What needs to be done: Retype each line below precisely and omit all images.

Data excerpts:
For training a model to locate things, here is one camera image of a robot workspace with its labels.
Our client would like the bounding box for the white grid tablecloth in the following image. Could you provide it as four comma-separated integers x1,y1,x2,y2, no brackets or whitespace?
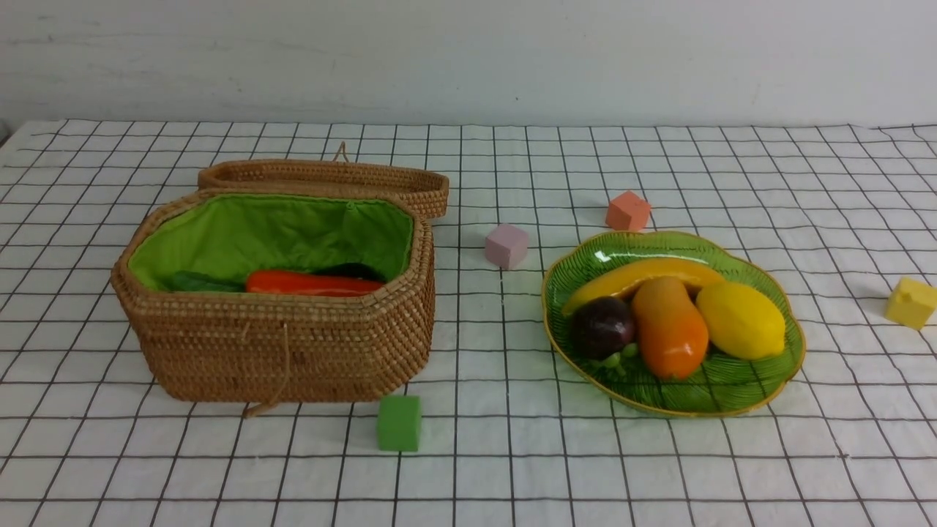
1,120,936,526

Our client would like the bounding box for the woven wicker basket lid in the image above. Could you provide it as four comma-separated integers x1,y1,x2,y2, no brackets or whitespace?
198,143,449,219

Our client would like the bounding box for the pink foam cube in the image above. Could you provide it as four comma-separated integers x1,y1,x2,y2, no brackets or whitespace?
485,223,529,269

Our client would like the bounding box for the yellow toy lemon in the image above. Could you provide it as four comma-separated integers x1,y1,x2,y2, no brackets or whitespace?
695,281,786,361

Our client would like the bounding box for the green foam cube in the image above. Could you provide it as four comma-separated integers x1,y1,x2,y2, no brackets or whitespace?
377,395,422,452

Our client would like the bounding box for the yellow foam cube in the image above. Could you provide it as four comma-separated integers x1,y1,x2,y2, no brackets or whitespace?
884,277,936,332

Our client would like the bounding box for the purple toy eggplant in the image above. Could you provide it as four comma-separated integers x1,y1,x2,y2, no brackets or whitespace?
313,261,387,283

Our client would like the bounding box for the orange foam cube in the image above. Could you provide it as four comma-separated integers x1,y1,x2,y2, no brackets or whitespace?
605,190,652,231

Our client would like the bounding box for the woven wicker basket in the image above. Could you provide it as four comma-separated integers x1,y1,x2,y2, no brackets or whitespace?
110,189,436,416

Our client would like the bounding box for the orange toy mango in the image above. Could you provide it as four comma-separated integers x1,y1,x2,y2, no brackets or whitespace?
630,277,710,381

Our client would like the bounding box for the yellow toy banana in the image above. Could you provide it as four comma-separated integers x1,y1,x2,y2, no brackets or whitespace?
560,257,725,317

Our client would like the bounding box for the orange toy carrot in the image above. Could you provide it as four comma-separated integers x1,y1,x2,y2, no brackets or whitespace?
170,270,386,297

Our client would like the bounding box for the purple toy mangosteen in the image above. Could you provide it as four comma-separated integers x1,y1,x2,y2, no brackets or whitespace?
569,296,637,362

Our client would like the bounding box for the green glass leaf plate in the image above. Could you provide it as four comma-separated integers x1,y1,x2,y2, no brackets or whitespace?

Answer space:
For training a model to locate things, here is one camera image of a robot workspace with its labels.
Our client would like the bounding box for the white grid tablecloth in the following image. Could you provide it as four comma-separated integers x1,y1,x2,y2, no brackets or whitespace?
1,120,936,526

Our client would like the bounding box for the woven wicker basket lid in the image above. Could you provide it as four comma-separated integers x1,y1,x2,y2, no brackets or whitespace?
198,143,449,219

Our client would like the bounding box for the pink foam cube in the image above. Could you provide it as four comma-separated integers x1,y1,x2,y2, no brackets or whitespace?
485,223,529,269

Our client would like the bounding box for the yellow toy lemon in the image above. Could you provide it as four comma-separated integers x1,y1,x2,y2, no brackets or whitespace?
695,281,786,361

Our client would like the bounding box for the green foam cube in the image above. Could you provide it as four comma-separated integers x1,y1,x2,y2, no brackets or whitespace?
377,395,422,452

Our client would like the bounding box for the yellow foam cube in the image above. Could you provide it as four comma-separated integers x1,y1,x2,y2, no brackets or whitespace?
884,277,936,332

Our client would like the bounding box for the purple toy eggplant in the image above. Could you provide it as four comma-separated integers x1,y1,x2,y2, no brackets or whitespace?
313,261,387,283

Our client would like the bounding box for the orange foam cube in the image above. Could you provide it as four comma-separated integers x1,y1,x2,y2, no brackets or whitespace?
605,190,652,231

Our client would like the bounding box for the woven wicker basket in the image above. Could you provide it as four comma-separated integers x1,y1,x2,y2, no brackets or whitespace?
110,189,436,416

Our client would like the bounding box for the orange toy mango in the image above. Could you provide it as four comma-separated integers x1,y1,x2,y2, no brackets or whitespace?
630,277,710,381

Our client would like the bounding box for the yellow toy banana in the image above. Could you provide it as four comma-separated integers x1,y1,x2,y2, no brackets or whitespace?
560,257,725,317

Our client would like the bounding box for the orange toy carrot in the image above. Could you provide it as four comma-separated integers x1,y1,x2,y2, no brackets or whitespace?
170,270,386,297

Our client would like the bounding box for the purple toy mangosteen in the image above. Could you provide it as four comma-separated integers x1,y1,x2,y2, no brackets or whitespace?
569,296,637,362

Our client would like the bounding box for the green glass leaf plate in the image above. Could you provide it as four comma-separated integers x1,y1,x2,y2, no brackets or whitespace?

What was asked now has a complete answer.